Tout d'abord, en accord sur ce point avec tous les autres observateurs, la commission exclut l'explication du suicide collectif qui avait été émise dans les premiers jour suivant le drame: il s'agit plutôt d'un assassinat collectif planifié par un petit groupe. Une lettre d'adieux d'un membre dont le texte est cité intégralement dans le rapport laisse entendre à sa famille que les adeptes du groupe se réfugieraient dans l'Arche (c'est-à-dire le quartier général du mouvement à Kanungu), tandis que l'humanité entrerait dans le temps des grandes tribulations et que la présente ère prendrait fin avant le début de l'année 2001.
Le rapport confirme que, si Joseph Kibwetere était formellement le chef du groupe, la véritable dirigeante était en fait Credonia Mwerinde. Il ne paraît pas exclu que Joseph Kibwetere soit déjà mort plusieurs mois avant les événements (peut-être victime du sida, très répandu en Ouganda). Cela recouperait de façon intéressante d'autres cas dans lesquels la mort d'un des dirigeants dans un couple à la tête d'un mouvement semble avoir encouragé la marche vers une issue radicale.
Le rapport confirme que les propriétés du groupe ont été vendues à des prix bradés dans les jours précédant l'événement. De même que la lettre déjà citée plus haut, cela montre bien que les adeptes s'attendaient à des événements importants et imminents (même si, en dehors de quelques personnes, ils ne connaissaient vraisemblablement pas la nature réelle de ceux-ci).
La majorité des victimes retrouvées dans des fosses communes dans quatre localités du pays - à côté des centaines de membres qui périrent dans l'incendie du 17 mars 2000 - étaient des femmes et des enfants. Le rapport s'interroge sur cette surreprésentation de femmes: elle paraît cependant assez conforme à une tendance observée dans nombre de groupes religieux à travers le monde.

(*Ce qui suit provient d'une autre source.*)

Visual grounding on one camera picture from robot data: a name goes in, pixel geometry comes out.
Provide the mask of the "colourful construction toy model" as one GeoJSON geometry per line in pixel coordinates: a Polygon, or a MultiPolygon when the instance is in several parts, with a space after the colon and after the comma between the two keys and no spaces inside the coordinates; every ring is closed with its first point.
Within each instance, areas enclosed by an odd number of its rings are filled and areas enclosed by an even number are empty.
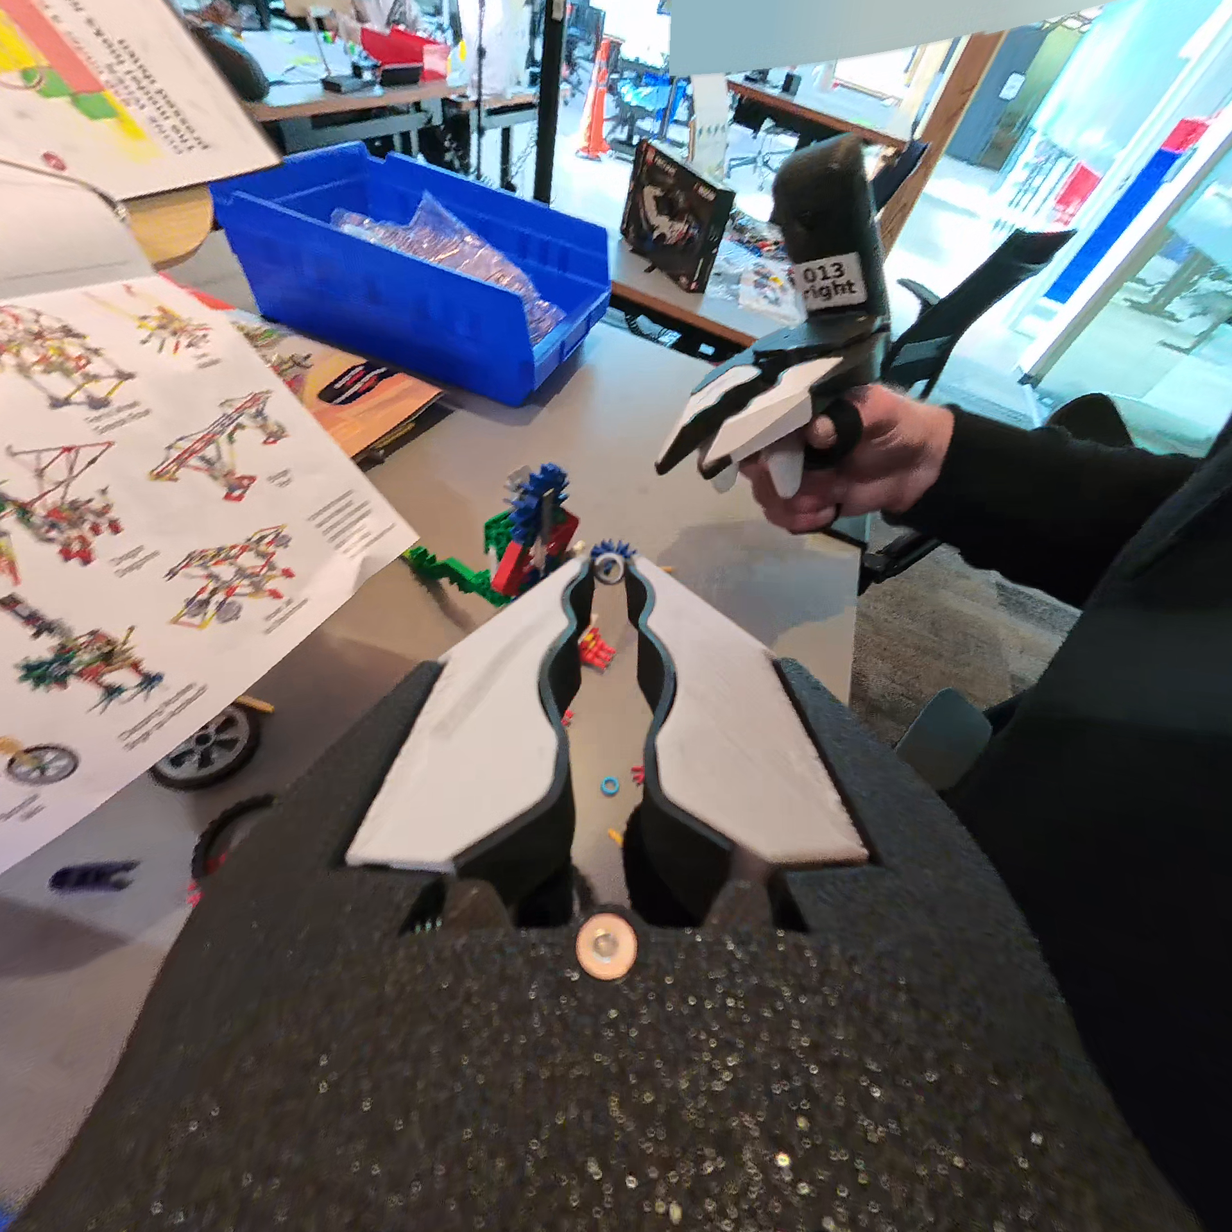
{"type": "Polygon", "coordinates": [[[484,522],[486,569],[471,569],[455,556],[442,557],[423,544],[404,552],[408,567],[423,580],[447,582],[494,608],[507,608],[568,561],[590,563],[592,546],[577,539],[579,518],[566,505],[568,474],[563,466],[523,466],[507,477],[505,487],[505,511],[484,522]]]}

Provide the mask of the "grey wheel with black tyre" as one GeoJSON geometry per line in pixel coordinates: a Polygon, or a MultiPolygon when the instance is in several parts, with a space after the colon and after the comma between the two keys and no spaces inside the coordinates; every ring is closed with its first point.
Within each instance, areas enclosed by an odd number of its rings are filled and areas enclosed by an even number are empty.
{"type": "Polygon", "coordinates": [[[233,703],[149,768],[149,777],[177,792],[213,788],[246,770],[261,747],[263,718],[233,703]]]}

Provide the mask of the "person's right forearm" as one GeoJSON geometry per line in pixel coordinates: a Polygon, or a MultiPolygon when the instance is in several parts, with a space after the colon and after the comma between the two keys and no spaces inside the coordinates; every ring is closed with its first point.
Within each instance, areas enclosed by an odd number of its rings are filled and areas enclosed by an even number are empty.
{"type": "Polygon", "coordinates": [[[1231,554],[1231,444],[1205,457],[1024,429],[959,407],[942,470],[903,513],[979,569],[1084,608],[1106,576],[1231,554]]]}

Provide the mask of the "red box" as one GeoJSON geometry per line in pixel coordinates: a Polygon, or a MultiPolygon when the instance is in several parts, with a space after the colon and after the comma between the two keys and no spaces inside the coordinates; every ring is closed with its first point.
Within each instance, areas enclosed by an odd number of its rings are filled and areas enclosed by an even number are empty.
{"type": "Polygon", "coordinates": [[[362,23],[362,48],[380,64],[417,64],[423,81],[447,81],[451,75],[451,46],[410,31],[404,25],[380,29],[362,23]]]}

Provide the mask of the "clear plastic bags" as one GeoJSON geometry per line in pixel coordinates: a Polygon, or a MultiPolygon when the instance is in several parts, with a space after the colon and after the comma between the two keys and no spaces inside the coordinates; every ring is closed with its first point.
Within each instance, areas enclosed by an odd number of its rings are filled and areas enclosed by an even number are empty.
{"type": "Polygon", "coordinates": [[[423,193],[408,222],[378,221],[350,208],[334,208],[332,224],[382,249],[514,291],[523,304],[533,343],[548,338],[566,317],[564,308],[544,297],[523,267],[456,217],[432,193],[423,193]]]}

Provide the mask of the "black office chair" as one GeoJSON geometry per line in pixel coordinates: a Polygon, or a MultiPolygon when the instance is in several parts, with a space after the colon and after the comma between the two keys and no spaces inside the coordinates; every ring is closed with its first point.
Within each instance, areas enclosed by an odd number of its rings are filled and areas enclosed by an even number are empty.
{"type": "Polygon", "coordinates": [[[899,284],[916,295],[916,319],[888,345],[881,383],[927,399],[963,334],[1013,289],[1037,276],[1071,241],[1072,230],[1013,230],[978,269],[940,295],[916,278],[899,284]]]}

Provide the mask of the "round tan board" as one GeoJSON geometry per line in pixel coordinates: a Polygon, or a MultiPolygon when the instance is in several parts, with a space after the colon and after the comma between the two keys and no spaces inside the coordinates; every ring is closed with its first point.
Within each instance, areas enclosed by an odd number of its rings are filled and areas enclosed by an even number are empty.
{"type": "Polygon", "coordinates": [[[159,271],[192,258],[215,224],[213,193],[207,183],[149,193],[121,204],[127,208],[138,245],[159,271]]]}

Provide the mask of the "black printed box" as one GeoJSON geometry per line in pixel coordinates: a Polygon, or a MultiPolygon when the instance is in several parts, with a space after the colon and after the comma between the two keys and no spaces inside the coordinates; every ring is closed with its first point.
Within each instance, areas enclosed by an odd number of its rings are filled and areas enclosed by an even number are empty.
{"type": "Polygon", "coordinates": [[[736,191],[691,161],[643,137],[622,213],[622,237],[689,293],[708,289],[728,230],[736,191]]]}

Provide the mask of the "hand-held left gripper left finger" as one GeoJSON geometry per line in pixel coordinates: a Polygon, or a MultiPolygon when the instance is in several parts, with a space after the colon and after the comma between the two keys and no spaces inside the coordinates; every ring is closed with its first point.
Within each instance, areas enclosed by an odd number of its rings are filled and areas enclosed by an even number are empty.
{"type": "Polygon", "coordinates": [[[566,710],[594,572],[574,559],[440,658],[345,853],[349,868],[479,879],[525,928],[577,915],[566,710]]]}

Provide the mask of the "person's right hand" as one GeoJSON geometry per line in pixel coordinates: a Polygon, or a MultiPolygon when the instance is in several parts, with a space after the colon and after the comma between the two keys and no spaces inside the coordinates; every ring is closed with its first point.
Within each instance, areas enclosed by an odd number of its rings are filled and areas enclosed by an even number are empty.
{"type": "Polygon", "coordinates": [[[806,470],[784,498],[764,453],[741,463],[764,515],[791,533],[827,530],[840,517],[903,513],[937,483],[955,429],[955,410],[922,403],[886,384],[849,394],[860,410],[862,438],[834,468],[806,470]]]}

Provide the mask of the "orange traffic cone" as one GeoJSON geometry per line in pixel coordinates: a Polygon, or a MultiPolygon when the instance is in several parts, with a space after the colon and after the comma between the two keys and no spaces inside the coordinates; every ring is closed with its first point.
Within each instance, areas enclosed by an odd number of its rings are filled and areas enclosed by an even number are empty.
{"type": "Polygon", "coordinates": [[[613,38],[605,35],[596,51],[590,87],[585,100],[576,154],[589,161],[600,161],[611,148],[605,139],[605,111],[609,98],[613,46],[613,38]]]}

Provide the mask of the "black rubber tyre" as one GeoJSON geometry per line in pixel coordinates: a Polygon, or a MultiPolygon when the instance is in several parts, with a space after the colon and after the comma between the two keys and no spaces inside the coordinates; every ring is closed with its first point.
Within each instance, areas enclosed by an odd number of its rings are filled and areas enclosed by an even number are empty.
{"type": "Polygon", "coordinates": [[[248,835],[257,818],[274,807],[278,794],[261,792],[237,799],[218,812],[201,831],[192,852],[192,883],[201,887],[224,866],[239,842],[248,835]]]}

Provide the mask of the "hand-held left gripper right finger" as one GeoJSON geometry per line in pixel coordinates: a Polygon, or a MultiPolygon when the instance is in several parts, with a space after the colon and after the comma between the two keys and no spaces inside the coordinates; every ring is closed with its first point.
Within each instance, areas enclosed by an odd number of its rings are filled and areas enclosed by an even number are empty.
{"type": "Polygon", "coordinates": [[[871,861],[777,654],[654,561],[626,565],[643,751],[646,859],[700,924],[734,879],[871,861]]]}

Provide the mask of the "purple small connector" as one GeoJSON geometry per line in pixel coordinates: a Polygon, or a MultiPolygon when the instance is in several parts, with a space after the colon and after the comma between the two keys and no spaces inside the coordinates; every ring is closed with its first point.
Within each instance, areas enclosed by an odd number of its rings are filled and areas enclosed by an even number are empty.
{"type": "Polygon", "coordinates": [[[123,891],[133,883],[140,859],[88,861],[64,865],[49,878],[49,889],[69,894],[81,891],[123,891]]]}

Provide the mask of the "black pole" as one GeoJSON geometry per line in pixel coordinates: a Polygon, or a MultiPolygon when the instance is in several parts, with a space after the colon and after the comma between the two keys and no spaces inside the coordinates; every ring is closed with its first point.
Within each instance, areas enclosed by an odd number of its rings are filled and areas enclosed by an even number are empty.
{"type": "Polygon", "coordinates": [[[553,167],[557,161],[557,131],[561,115],[561,79],[566,46],[566,8],[568,1],[544,1],[533,185],[533,196],[544,204],[550,204],[553,195],[553,167]]]}

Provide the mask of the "blue plastic bin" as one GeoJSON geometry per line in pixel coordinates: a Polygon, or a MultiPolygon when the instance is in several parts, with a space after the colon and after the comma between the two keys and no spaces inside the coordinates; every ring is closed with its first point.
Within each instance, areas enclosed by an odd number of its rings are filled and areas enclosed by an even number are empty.
{"type": "Polygon", "coordinates": [[[611,301],[611,236],[542,202],[365,144],[289,155],[216,182],[215,215],[261,312],[300,332],[512,407],[568,360],[611,301]],[[412,222],[430,196],[563,310],[535,340],[514,289],[335,224],[335,213],[412,222]]]}

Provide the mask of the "printed instruction sheet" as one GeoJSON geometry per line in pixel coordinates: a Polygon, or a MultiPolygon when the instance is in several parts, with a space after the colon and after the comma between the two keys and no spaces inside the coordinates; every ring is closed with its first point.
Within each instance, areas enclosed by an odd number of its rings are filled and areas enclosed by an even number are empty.
{"type": "Polygon", "coordinates": [[[419,535],[222,312],[2,299],[2,868],[188,742],[419,535]]]}

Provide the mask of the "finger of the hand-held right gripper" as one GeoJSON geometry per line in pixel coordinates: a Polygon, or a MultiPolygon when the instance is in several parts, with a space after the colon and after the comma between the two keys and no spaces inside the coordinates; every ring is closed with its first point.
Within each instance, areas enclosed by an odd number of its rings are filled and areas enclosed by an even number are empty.
{"type": "Polygon", "coordinates": [[[804,481],[804,444],[799,433],[814,416],[812,388],[844,368],[842,358],[812,358],[788,366],[756,388],[764,371],[754,364],[724,370],[698,388],[702,444],[698,470],[717,489],[732,489],[730,470],[769,450],[769,472],[777,492],[799,492],[804,481]]]}
{"type": "Polygon", "coordinates": [[[791,368],[767,377],[754,362],[721,364],[691,392],[656,457],[656,472],[667,474],[698,453],[702,474],[721,474],[795,431],[803,423],[799,373],[791,368]]]}

Le rapport estime - ce qui recoupe les observations du rédacteur deReligioscope - que Credonia Mwerinde et la plupart des autres dirigeants ont très probablement péri dans les flammes de Kanungu le 17 mars 2000. En revanche, le rapport conclut que le P. Dominic Kataribabo (un prêtre bien formé, qui avait séjourné durant deux ans aux Etats-Unis dans les années 1980 et y avait obtenu un diplôme universitaire) n'aurait pas péri dans l'incendie de Kanungu: soit il est mort ailleurs, soit il aurait survécu aux événements. C'est peut-être l'une des conclusions les plus originales du rapport, et qui soulève bien sûr une question importante. Elle montre en même temps les incertitudes qui persistent, notamment en raison de l'impossibilité d'identifier les corps des victimes (brûlées dans l'église ou décomposées dans les fosses).
Jean-François Mayer
Site de la Uganda Human Rights Commission:
http://www.uhrc.org [site inactif en décembre 2002]
Texte du rapport The Kanungu Massacre de mai 2002 (texte intégral du rapport, mais sans les appendices):
http://www.uhrc.org/publications/[1022501764]Kanungu%20report-website.htm
[ce document n’était plus accessible en décembre 2002]
[Un exemplaire du document est accessible en PDF à l’adresse suivante: http://www.ais-info.org/doc/informes/2002%20The%20Uganda%20Massacre.pdf – 30.08.2016]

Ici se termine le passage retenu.